Among the lines below, take the one holding "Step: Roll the", the one holding "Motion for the", and all lines between them. Set them down exactly.

Data segment Block Start

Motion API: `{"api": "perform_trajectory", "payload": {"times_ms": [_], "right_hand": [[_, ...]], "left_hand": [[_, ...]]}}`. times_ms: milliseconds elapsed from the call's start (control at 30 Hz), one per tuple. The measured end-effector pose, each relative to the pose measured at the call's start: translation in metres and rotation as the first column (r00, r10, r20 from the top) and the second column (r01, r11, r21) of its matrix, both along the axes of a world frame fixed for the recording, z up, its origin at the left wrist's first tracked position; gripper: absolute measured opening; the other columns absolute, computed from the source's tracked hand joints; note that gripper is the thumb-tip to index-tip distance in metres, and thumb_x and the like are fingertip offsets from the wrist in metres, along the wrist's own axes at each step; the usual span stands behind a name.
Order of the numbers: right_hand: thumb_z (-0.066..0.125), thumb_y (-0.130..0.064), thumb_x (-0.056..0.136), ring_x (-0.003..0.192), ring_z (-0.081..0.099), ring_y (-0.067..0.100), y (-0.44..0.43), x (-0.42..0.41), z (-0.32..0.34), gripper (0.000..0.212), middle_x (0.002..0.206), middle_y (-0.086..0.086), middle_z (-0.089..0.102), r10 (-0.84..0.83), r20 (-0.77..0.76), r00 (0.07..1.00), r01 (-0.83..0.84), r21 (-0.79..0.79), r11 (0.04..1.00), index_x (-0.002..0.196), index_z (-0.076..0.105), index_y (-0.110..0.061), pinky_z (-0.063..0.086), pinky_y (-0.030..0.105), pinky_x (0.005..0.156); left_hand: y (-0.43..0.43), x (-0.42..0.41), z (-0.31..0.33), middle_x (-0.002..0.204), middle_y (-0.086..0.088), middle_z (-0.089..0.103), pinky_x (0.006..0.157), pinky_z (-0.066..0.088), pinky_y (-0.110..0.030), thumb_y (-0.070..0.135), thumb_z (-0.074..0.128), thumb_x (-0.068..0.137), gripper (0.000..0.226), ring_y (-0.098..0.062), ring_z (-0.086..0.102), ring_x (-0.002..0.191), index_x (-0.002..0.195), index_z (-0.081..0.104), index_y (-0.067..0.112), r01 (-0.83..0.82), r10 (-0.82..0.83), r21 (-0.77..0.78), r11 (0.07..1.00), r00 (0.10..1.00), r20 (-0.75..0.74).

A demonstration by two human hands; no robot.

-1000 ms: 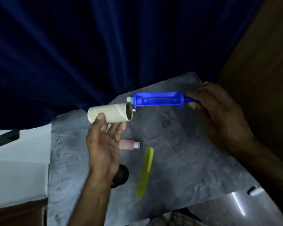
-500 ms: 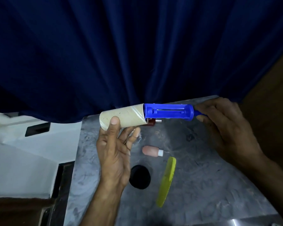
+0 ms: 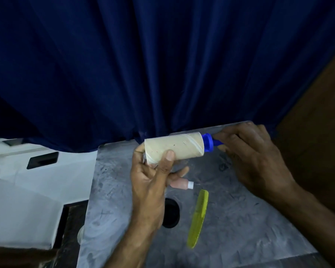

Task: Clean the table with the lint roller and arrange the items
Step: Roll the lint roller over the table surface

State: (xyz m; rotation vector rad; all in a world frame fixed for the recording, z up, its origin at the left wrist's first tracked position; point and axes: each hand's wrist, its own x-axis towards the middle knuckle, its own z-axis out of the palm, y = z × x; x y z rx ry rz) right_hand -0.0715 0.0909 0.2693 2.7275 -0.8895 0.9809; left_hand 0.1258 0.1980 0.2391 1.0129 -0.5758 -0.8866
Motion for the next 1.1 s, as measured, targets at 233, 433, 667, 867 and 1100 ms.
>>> {"api": "perform_trajectory", "payload": {"times_ms": [233, 433, 667, 867, 1100], "right_hand": [[0.053, -0.013, 0.101, 0.092, 0.058, 0.025, 0.005, 0.003, 0.008, 0.027, 0.11, 0.01, 0.067, -0.029, -0.003, 1.0, 0.029, -0.005, 1.0, 0.121, 0.069, -0.008, 0.045, 0.04, 0.076], [0.052, -0.013, 0.1, 0.09, 0.058, 0.026, 0.014, 0.006, 0.018, 0.028, 0.108, 0.01, 0.067, -0.01, -0.008, 1.0, 0.01, -0.04, 0.999, 0.121, 0.07, -0.007, 0.044, 0.041, 0.074], [0.045, -0.013, 0.102, 0.088, 0.058, 0.024, 0.03, 0.009, 0.025, 0.033, 0.106, 0.009, 0.069, 0.016, -0.009, 1.0, -0.016, -0.046, 0.999, 0.12, 0.071, -0.006, 0.045, 0.042, 0.074], [0.052, -0.009, 0.099, 0.088, 0.057, 0.022, 0.039, 0.01, 0.034, 0.028, 0.107, 0.007, 0.069, 0.018, 0.006, 1.0, -0.018, -0.046, 0.999, 0.118, 0.071, -0.007, 0.043, 0.039, 0.075], [0.052, -0.018, 0.101, 0.093, 0.058, 0.023, 0.041, 0.0, 0.048, 0.025, 0.109, 0.0, 0.064, 0.066, -0.035, 0.997, -0.058, 0.184, 0.981, 0.12, 0.069, -0.015, 0.047, 0.047, 0.081]], "left_hand": [[0.009, 0.036, 0.015, 0.102, -0.001, 0.079, 0.059, 0.064, -0.031, 0.054, 0.088, 0.077, 0.058, -0.018, 0.078, 0.083, 0.118, 0.068, 0.018, 0.022, -0.042, 0.087, 0.996, 0.97, 0.239], [0.02, 0.045, 0.032, 0.088, -0.001, 0.077, 0.049, 0.057, -0.026, 0.071, 0.086, 0.072, 0.057, -0.013, 0.069, 0.069, 0.098, 0.076, 0.022, -0.013, -0.001, 0.049, 0.999, 0.963, 0.268], [0.031, 0.036, 0.035, 0.084, -0.002, 0.078, 0.05, 0.059, -0.025, 0.068, 0.09, 0.07, 0.059, -0.009, 0.072, 0.068, 0.099, 0.077, 0.018, 0.012, -0.019, 0.027, 1.0, 0.962, 0.271], [0.035, 0.036, 0.04, 0.084, 0.0, 0.078, 0.048, 0.058, -0.024, 0.067, 0.09, 0.069, 0.056, -0.009, 0.07, 0.067, 0.098, 0.078, 0.02, 0.027, -0.023, -0.012, 1.0, 0.964, 0.265], [0.04, 0.051, 0.03, 0.123, -0.005, 0.077, 0.085, 0.062, -0.026, 0.047, 0.092, 0.081, 0.053, -0.021, 0.073, 0.111, 0.125, 0.07, 0.026, 0.149, -0.09, -0.078, 0.986, 0.857, 0.508]]}}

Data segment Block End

### Task response
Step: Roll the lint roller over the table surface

State: (xyz m; rotation vector rad; all in a world frame fixed for the recording, z up, its origin at the left wrist's first tracked position; point and axes: each hand's wrist, its own x-axis towards the middle knuckle, its own z-axis out of the palm, y = z × x; x y z rx ry rz) right_hand -0.0715 0.0909 0.2693 2.7275 -0.8895 0.9809; left_hand 0.1258 0.1980 0.2391 1.0129 -0.5758 -0.8866
Motion for the next 1.1 s, as measured, targets at 233, 433, 667, 867 and 1100 ms.

The output is complete as shown.